Demmons is quick to credit Easter Seals with “saving my life”. What Gray has done for him is something some federal programs simply cannot. “He was there any time I needed him,” Demmons shares. “I’d text him, he was there. It doesn’t have to be for anything special, just to know that somebody’s on the other end of that phone who wants to talk to you is sometimes enough.”
And, Easter Seals covered his expenses, paying bills and a mortgage he couldn’t manage to cover. And, something else happened: Kevin Demmons began to dream about making a new future for himself. “When I talked with my therapist, he told me to find a happy place that you go to that you don’t think of any of the bad stuff, you don’t think of any problems in life. For me, that’s the woods.” Demmons describes why, “anytime I’m in a ground blind or a tree stand or I’m out on the water fishing, I don’t think of those problems.”
And, the woods figures prominently into a new company Kevin is hoping to create, where he will take veterans out hunting, hiking and fishing, free of charge. “To give them that moment of peace, to give them that sense of happiness and joy that a lot of guys don’t have.” The feeling that, until he returned to the woods, Kevin Demmons says he had forgotten all about. “I have a migration hunt that I have planned that is going to take a group of three or four vets and we’re going to travel from Maine to New York to Maryland or Delaware, travel the east coast and follow the migration for any bird hunters who want to do that.”
Demmons’ sponsor, Mike Gray, who watches over the young veteran as if he were his own son smiles with pride over his progress. “I think it’s great, it’s great for him personally to have a mission again in life and I think it’s also fun to watch where this will go because of his enthusiasm and his drive.

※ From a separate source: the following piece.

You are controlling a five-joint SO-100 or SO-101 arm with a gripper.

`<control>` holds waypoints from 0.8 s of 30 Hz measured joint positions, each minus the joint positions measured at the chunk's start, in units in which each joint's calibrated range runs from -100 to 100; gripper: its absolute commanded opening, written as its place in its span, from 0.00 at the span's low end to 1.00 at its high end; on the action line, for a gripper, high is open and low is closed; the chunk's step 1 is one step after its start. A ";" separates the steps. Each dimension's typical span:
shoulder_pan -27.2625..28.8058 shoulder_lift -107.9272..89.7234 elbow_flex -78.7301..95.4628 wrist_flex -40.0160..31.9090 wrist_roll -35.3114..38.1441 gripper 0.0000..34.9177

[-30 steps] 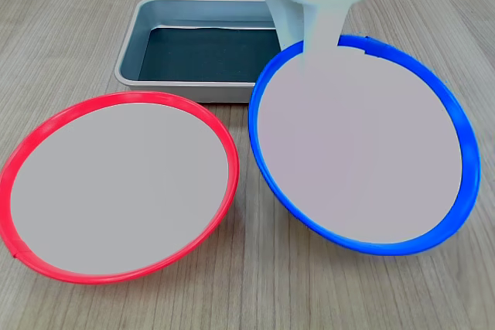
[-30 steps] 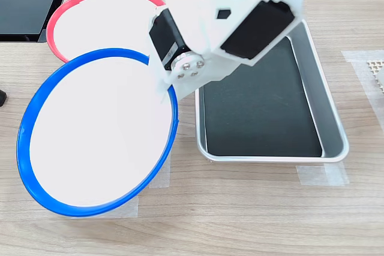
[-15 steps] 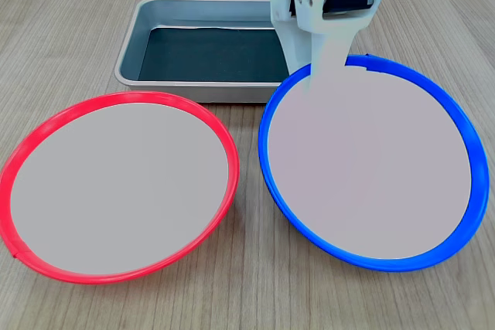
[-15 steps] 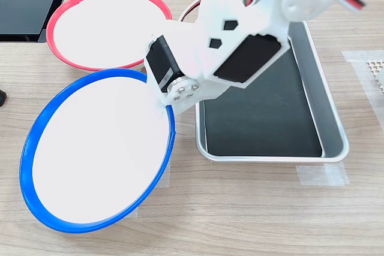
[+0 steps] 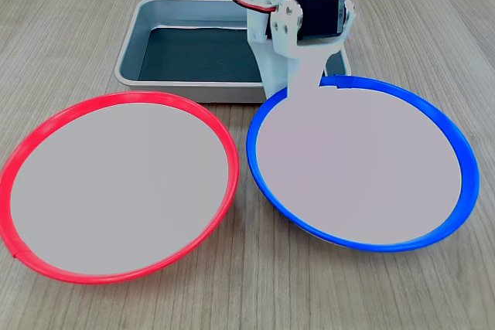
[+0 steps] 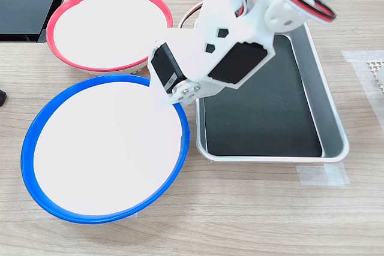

The sky’s the limit. We’ll see what he does.”
The first step on the path toward opening his own company is to learn the ropes. Kevin Demmons has lined up an internship with Maine-based Pine Grove Outfitters and Lodge in Bingham where he is learning what it takes to guide hunters in the woods and on the Maine water. “If I have the opportunity to do that with other veterans,” Demmons explains, “I believe I was put on this earth, I believe that’s God’s plan for me.”